About this exercise ▸ Please find every line of the listing below where "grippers" occurs and copy it.

Supplied information ▸
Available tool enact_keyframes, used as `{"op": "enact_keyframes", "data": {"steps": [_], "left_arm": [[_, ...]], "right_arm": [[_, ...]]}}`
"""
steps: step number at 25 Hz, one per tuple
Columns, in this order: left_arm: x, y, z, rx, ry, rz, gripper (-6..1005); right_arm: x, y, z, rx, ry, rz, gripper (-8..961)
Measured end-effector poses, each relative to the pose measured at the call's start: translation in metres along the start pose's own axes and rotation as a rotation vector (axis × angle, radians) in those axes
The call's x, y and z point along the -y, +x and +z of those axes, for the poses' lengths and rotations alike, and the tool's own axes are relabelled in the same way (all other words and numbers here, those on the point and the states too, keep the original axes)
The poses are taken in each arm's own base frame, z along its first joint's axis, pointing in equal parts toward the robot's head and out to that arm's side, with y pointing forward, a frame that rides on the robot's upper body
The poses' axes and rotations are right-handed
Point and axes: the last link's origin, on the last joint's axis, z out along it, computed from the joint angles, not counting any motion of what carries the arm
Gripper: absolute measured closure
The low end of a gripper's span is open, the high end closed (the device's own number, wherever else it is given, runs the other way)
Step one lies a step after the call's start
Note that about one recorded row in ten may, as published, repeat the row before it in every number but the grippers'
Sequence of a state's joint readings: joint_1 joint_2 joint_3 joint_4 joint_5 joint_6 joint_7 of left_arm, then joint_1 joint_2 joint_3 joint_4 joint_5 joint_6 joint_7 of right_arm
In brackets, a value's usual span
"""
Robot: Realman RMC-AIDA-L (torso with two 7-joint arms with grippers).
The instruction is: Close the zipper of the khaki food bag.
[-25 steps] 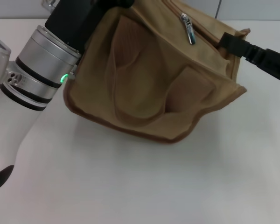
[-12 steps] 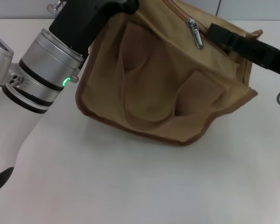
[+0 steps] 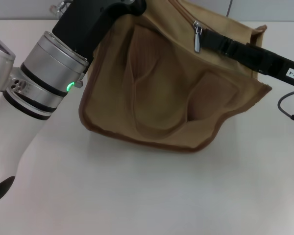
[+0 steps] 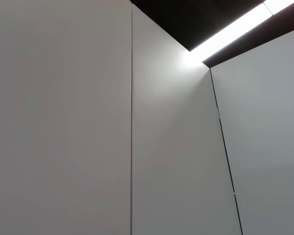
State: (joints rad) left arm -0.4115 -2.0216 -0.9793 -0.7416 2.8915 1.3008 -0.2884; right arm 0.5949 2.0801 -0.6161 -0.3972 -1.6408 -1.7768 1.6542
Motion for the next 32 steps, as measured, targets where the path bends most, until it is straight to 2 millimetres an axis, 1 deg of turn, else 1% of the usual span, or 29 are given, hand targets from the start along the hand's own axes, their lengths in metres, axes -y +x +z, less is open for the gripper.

Answer section ▸
Note that about one recorded row in ten may, as published, repeat the row before it in every number but the grippers'
Robot: Realman RMC-AIDA-L (torso with two 7-joint arms with grippers).

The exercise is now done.